Kabar24.com, JAKARTA - Mahkamah Agung (MA) telah menerima dan menetapkan majelis hakim yang menangani perkara Peninjauan Kembali atau PK kasus penistaan agama Basuki Tjahaja Purnama alias Ahok.
Kepala Biro Hukum dan Humas Mahkamah Agung Abdullah mengatakan perkara PK Ahok diterima oleh Kepaniteraan Pidana MA tanggal 7 Maret 2018.
"Majelis pemeriksa perkara yakni Artijo Alkostar, Salman Luthan dan Surmadiyatmo,” ujar Abdullah, Kamis (15/3/2018).
Menurut Abdullah, berkas telah dikirim ke majelis pemeriksa perkara pada 13 Maret 2018. Berkas diregister dengan Nomor: 11/PK/Pid/2018.
“Selanjutnya kami tunggu perkembangan pemeriksaan majelis,” tuturnya.
Basuki mengajukan PK atas vonis dua tahun bui yang ia terima atas kasus penistaan agama.
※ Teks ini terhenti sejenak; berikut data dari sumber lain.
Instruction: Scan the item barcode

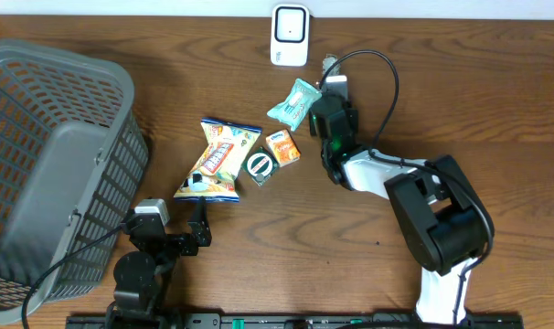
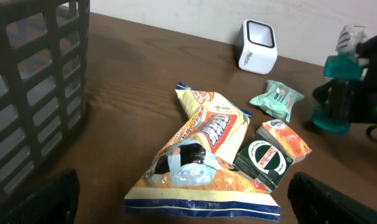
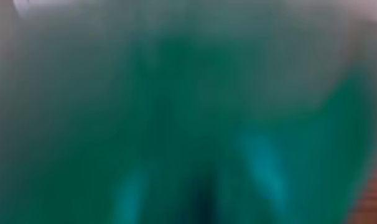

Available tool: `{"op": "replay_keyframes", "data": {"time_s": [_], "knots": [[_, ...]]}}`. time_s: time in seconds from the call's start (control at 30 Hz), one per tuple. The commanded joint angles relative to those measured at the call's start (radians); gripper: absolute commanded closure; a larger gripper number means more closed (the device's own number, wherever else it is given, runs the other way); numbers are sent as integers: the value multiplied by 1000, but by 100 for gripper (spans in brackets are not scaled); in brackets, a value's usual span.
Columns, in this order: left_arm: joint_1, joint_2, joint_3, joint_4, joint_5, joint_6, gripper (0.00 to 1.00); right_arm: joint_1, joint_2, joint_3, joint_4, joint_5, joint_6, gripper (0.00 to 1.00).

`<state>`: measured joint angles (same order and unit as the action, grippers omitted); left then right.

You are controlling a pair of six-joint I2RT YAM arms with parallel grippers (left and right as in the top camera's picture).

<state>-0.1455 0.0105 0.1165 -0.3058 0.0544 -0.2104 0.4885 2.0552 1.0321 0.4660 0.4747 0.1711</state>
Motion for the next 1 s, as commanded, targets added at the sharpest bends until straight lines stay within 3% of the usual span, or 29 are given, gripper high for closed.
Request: {"op": "replay_keyframes", "data": {"time_s": [0.0, 0.17, 0.3, 0.47, 0.7, 0.97], "knots": [[5, -5, -16, -22, 10, -5, 2, 16, 24, 0, -3, -3, -1, 54], [5, -5, -16, -22, 10, -5, 2, 29, 24, 0, -10, -3, -1, 54], [5, -5, -16, -22, 10, -5, 2, 39, 10, 0, -31, -3, -1, 84], [5, -5, -16, -22, 10, -5, 2, 43, -28, 0, -91, -3, -1, 97], [5, -5, -16, -22, 10, -5, 2, 43, -125, 0, -315, -6, 5, 99], [5, -5, -16, -22, 10, -5, 2, 43, -148, 0, -652, -161, 173, 99]]}}
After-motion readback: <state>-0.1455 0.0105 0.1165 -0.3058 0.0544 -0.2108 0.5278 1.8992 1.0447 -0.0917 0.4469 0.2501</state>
Pengajuan PK itu didaftarkan ke PN Jakarta Utara.
Baca Juga
Juru bicara Pengadilan Jakarta Utara Jootje Sampaleng mengatakan Ahok mengajukan PK karena dua alasan. Alasan yang diajukan Ahok adalah adanya kekhilafan hakim dalam memutus perkara dan adanya pertentangan yang nyata antara fakta dan kesimpulan hakim.
“Jadi kekhilafan hakim itu dia anggap suatu kekeliruan yang nyata," kata Jootje Sampaleng pada Selasa (20/2/2018).
Menurut Jootje, Ahok menggunakan putusan terpidana perkara pelanggaran Undang-undang Informasi dan Transaksi Elektronik Buni Yani sebagai referensi pengajuan PK tersebut. Namun, Ahok tidak mengajukan novum alias bukti baru dalam permohonan PK.
Pada 14 November 2017, Majelis Hakim Pengadilan Negeri Bandung yang diketuai M. Saptono memutus Buni Yani terbukti melanggar Pasal 32 ayat 1 Undang-undang ITE karena mengedit dan mengubah video pidato mantan Gubernur DKI Jakarta Basuki Tjahaja Purnama alias Ahok.
"Mengadili, menyatakan terdakwa Buni Yani terbukti melakukan sengaja dan tanpa hak atau melawan hukum dengan cara apa pun mengubah, menambah, mengurangi, melakukan transmisi, merusak, menghilangkan, memindahkan, menyembunyikan suatu informasi elektronik dan atau dokumen elektronik milik orang lain atau milik publik," tutur Saptono.
Buni Yani divonis 1 tahun 6 bulan penjara lalu dia mengajukan banding. Rekaman video hasil editan itulah yang kemudian dijadikan bukti memenjarakan Ahok.